Role of defective ERK phosphorylation in the impaired GM-CSF-induced oxidative response of neutrophils in elderly humans

• Published in: Mechanisms of ageing and development Vol. 125; no. 8; pp. 539 - 546
• Main Authors: Tortorella, Cosimo, Stella, Isabella, Piazzolla, Giuseppina, Simone, Olivia, Cappiello, Valentina, Antonaci, Salvatore
• Format: Journal Article
• Language: English
• Published: Shannon Elsevier Ireland Ltd 01.08.2004; Elsevier Science
• Subjects: Aged; Ageing; Aging - metabolism; Biological and medical sciences; Blotting, Western; Cell Separation; Development. Metamorphosis. Moult. Ageing; Enzyme Inhibitors - pharmacology; ERK1/2; Female; Flavonoids - pharmacology; Fundamental and applied biological sciences.

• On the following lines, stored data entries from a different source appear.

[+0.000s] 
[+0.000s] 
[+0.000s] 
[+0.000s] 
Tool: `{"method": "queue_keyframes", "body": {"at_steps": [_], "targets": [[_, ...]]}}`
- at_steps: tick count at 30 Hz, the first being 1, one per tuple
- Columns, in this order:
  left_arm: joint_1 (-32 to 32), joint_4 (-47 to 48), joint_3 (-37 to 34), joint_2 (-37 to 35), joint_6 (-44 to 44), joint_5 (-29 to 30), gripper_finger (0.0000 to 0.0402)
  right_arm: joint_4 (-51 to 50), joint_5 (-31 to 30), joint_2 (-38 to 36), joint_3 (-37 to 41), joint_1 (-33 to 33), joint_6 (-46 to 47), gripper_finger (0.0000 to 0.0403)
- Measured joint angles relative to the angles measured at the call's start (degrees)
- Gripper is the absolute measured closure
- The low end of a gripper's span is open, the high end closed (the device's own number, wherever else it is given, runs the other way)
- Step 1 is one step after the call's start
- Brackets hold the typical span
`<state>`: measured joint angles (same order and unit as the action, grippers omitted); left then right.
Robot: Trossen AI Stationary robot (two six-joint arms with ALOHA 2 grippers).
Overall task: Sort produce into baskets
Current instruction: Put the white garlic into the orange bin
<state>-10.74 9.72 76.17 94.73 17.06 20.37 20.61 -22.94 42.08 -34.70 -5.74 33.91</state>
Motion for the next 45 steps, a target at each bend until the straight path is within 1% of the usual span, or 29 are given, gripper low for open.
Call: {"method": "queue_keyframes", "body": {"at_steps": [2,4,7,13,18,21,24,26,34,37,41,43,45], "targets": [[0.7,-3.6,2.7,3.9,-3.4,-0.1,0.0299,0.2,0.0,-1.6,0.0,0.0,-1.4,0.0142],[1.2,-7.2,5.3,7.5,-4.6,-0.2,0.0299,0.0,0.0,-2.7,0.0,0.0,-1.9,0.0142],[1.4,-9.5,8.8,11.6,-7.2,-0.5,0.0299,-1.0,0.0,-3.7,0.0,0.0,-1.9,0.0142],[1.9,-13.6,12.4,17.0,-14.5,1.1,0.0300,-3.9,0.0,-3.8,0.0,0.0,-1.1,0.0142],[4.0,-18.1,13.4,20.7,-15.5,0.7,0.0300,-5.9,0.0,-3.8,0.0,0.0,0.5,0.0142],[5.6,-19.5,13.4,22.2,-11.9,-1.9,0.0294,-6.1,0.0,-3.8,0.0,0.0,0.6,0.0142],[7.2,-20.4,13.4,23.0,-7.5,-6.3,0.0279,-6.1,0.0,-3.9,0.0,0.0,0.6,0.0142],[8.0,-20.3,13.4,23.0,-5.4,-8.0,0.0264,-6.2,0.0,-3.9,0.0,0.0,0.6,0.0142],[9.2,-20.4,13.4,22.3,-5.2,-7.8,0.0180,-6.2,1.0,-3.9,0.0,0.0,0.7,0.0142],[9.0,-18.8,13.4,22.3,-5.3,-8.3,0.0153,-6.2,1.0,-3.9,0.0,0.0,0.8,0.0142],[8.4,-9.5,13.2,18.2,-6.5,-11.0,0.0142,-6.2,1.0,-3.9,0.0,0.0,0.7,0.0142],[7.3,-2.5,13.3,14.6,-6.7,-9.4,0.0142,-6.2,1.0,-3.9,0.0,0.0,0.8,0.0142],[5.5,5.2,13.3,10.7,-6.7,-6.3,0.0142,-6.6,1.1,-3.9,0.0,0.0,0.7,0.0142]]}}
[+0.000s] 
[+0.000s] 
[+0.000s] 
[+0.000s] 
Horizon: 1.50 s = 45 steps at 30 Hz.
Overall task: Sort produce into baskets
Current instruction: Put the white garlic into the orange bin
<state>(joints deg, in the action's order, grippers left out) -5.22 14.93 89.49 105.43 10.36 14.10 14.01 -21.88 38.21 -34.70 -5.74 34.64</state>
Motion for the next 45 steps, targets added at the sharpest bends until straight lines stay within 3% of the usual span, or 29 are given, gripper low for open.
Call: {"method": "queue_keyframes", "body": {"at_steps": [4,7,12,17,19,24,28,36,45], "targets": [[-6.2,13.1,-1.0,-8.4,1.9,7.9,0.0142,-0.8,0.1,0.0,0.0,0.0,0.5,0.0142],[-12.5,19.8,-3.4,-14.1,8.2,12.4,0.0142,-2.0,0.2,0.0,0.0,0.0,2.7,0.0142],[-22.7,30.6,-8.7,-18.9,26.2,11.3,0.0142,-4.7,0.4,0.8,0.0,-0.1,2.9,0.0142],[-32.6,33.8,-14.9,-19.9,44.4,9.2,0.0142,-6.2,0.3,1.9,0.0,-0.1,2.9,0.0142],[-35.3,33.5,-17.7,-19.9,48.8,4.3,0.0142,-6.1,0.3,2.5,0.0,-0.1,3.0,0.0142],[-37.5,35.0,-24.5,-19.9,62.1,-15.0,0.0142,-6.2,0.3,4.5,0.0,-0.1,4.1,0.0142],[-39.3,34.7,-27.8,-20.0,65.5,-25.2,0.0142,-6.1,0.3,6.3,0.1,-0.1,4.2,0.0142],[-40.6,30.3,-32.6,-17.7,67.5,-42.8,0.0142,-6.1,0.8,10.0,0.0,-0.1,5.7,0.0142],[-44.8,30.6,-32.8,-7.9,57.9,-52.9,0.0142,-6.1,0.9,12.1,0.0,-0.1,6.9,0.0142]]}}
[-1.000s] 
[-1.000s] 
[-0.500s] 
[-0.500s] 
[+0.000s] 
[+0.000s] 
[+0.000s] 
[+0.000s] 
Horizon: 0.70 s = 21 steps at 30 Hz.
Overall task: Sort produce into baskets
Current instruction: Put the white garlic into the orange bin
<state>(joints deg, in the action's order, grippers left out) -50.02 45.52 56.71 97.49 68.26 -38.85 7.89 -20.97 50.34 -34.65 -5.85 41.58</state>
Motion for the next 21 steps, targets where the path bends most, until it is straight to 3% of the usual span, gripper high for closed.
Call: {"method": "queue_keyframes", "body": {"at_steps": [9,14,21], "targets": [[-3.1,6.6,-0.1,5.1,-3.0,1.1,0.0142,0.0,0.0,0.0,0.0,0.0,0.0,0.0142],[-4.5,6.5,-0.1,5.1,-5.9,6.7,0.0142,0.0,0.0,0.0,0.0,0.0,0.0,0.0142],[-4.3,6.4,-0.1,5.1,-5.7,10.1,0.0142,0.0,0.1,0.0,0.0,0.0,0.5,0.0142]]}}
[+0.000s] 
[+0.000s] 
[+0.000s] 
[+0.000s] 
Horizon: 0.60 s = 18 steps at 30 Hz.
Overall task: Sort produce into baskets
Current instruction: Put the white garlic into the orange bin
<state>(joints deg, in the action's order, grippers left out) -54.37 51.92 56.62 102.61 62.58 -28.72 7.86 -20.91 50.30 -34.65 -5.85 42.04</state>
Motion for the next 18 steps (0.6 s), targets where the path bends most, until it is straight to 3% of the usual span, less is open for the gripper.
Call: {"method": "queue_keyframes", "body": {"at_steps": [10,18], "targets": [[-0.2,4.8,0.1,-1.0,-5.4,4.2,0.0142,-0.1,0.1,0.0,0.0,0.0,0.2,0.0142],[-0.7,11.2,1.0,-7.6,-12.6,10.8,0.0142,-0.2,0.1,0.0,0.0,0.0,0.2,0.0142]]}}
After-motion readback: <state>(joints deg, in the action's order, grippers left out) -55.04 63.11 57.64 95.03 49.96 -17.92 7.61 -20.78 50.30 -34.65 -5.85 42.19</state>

Psychology; GM-CSF; Granulocyte-Macrophage Colony-Stimulating Factor - pharmacology; Humans; Imidazoles - pharmacology; In Vitro Techniques; Indicators and Reagents; Male; Mitogen-Activated Protein Kinases - metabolism; Neutrophils; Neutrophils - drug effects; Neutrophils - metabolism; Oxidation-Reduction; p38 Mitogen-Activated Protein Kinases - metabolism; p38MAPK; Phosphorylation; Pyridines - pharmacology; Respiratory burst; Respiratory Burst - drug effects; Superoxides - metabolism; TNF-α; Tumor Necrosis Factor-alpha - metabolism; Vertebrates: anatomy and physiology, studies on body, several organs or systems; ERK1/2; TNF-α; GM-CSF; Ageing; Neutrophils; Respiratory burst; p38MAPK; Human; Phosphorylation; Senescence; Extracellular signal-regulated protein kinase; Enzyme; Mitogen-activated protein kinase; Neutrophil; Elderly
• ISSN: 0047-6374; 1872-6216
• DOI: 10.1016/j.mad.2004.06.001

GM-CSF-induced oxidative responses are defective in neutrophils of elderly humans. In the present study we evaluated whether this phenomenon might be related to alterations in cytokine-dependent MAPK signalling. Neutrophils obtained from elderly humans and stimulated with GM-CSF showed a significant reduction in phosphorylated ERK1/2 levels and an even higher decrease in ERK1/2 activation with respect to baseline. No changes in GM-CSF-induced p38 MAPK phosphorylation were observed. Cell pretreatment with the MEK inhibitor PD98059 determined a marked suppression of GM-CSF-induced O 2 − release. Interestingly, under the above experimental condition, there was no longer any difference in O 2 − production observed between elderly and young subjects. Furthermore, despite the fact that the p38 MAPK pathway was activated less strongly by GM-CSF, the p38 MAPK inhibitor SB203580 reduced GM-CSF-induced O 2 − production in the neutrophils of the elderly to levels similar to those obtained with PD98059. TNF-α-triggered O 2 − production was not altered by ageing and in fact, a similar ERK1/2 or p38 MAPK activation was found in TNF-α-stimulated neutrophils from elderly and young individuals. In accordance with the different potency of TNF-α in activating ERK1/2 and p38 MAPK, the TNF-α-induced oxidative responses were more sensitive to the inhibitory effects of SB203580 than to those of PD98059 in young as well as elderly subjects. These results suggest that, along the GM-CSF-dependent ERK signalling pathway, a step proximal to MEK1/2 but distal to the connection with the p38 MAPK module likely becomes defective as a feature of age. The consequent decline in ERK1/2 activation could potentially account for the GM-CSF-dependent impairment of the neutrophil respiratory burst that occurs with ageing.